In other words, God hardens people's hearts, but still blames them for doing wrong. When they question the fairness of this, the only defense given is "Who are you, O man, to talk back to God"?

That's a pretty weak justification. If you believe in the possibility of human level AI, then a human could be justified in torturing his sim-creatures in exactly the same way. Yet to me that torture would be wrong.

(idea) by pingouin Sat Nov 13 1999 at 14:40:04
My fondest wish, aside from success for the Mets in the playoffs (for I'm not old enough to have seen one of those "Subway Series" championship fights 'twixt NYC teams), is that Santa Claus would bring Seņor pi one of those Christianity for Dummies tomes for Christmas - for surely it would be asking too much of him to suggest he spend time reading/studying the Bible.

Clearly we need something to improve his grasp of theology (and sense of humor). A clue by four to the melon, perhaps? =)

(idea) by Tiefling Thu Sep 28 2000 at 11:13:43

The key word here is kenosis. This means that God (should he or she exist) has the power of self-limitation. This is usually used in the context of the theology of the Incarnation, to explain why Jesus, although wise, appears ignorant of certain issues (such as whether or not he's definitely going to die - he questions this during the agony in the Garden of Gethsemane - or when the world will end). However, some theologians (including me) extend this concept to explain free will, physics, and all those silly logical arguments about omnipotence.

In the United Kingdom, not all the instances of animal cruelty cited are legal. In the world outside wahtever unspecified country the laws cited apply in, different ethical norms prevail, just as different religions and interpretations of religions prevail.

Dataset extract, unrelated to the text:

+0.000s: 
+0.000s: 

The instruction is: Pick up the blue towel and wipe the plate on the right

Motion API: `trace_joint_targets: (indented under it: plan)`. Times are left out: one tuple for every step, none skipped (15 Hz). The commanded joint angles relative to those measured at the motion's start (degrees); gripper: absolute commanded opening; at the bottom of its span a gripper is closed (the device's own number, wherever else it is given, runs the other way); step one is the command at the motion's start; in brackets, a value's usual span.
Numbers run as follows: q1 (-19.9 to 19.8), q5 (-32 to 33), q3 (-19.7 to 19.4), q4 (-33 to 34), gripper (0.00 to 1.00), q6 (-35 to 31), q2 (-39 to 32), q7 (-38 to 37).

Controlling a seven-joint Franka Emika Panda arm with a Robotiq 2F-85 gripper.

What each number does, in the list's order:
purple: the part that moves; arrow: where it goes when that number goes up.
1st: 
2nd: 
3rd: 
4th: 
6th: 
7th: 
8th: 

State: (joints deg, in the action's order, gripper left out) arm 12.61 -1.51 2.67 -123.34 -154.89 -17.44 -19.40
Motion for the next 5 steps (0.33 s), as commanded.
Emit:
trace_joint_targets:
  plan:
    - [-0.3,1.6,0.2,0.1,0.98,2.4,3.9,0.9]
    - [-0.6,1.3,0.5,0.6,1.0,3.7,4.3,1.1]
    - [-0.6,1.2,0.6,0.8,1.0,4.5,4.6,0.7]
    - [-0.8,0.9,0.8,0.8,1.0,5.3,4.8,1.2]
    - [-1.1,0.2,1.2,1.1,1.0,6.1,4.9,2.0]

Pi's WU, by the way, remains, despite revision, fundamentally lacking in any understanding of theology or Christian teaching. There is no concept in orthodox Christianity of God 'sending' unborn souls anywhere. Indeed, there is no formal theology of the soul of the unconceived. Many writers, including Dante Alighieri (in the Paradiso, where he's more lenient than when placing Muslims in Hell in the Inferno), have taken the view that Christian salvation is not exclusive to those brought up in the Christian tradition - rather that that tradition provides a model for behaviour. If someone arrives at the same, or a similar set of morals of their own accord, which is not generally considered impossible at all, that's fine. God is thought of as 'loving to everyone, and his mercy is over all his works'. Jerry Falwell may not agree with this, but you'll find a great many Christians do.

The 'Sim City' model is excessively complex: any 'proper' AI could be capable of placing its creator in the same position. But as, in fact, there's no archaeological evidence for God's direct intervention by, say, killing lots of people, the situation is more as if the AI developed a paranoid delusion that its creator had abused it in childhood - a kind of False Memory Syndrome, if you like. How could the AI's creator convince it that it was deluded, yet leave it with free will? As an atheist, pi is attaching far too much significance - not to mention a whole load of modern American socio-political values - to the Bible, which is thousands of years old and put together by humans with different ideas and values. The extent to which it reflects God must, surely, be irrelevant if God turns out not to exist?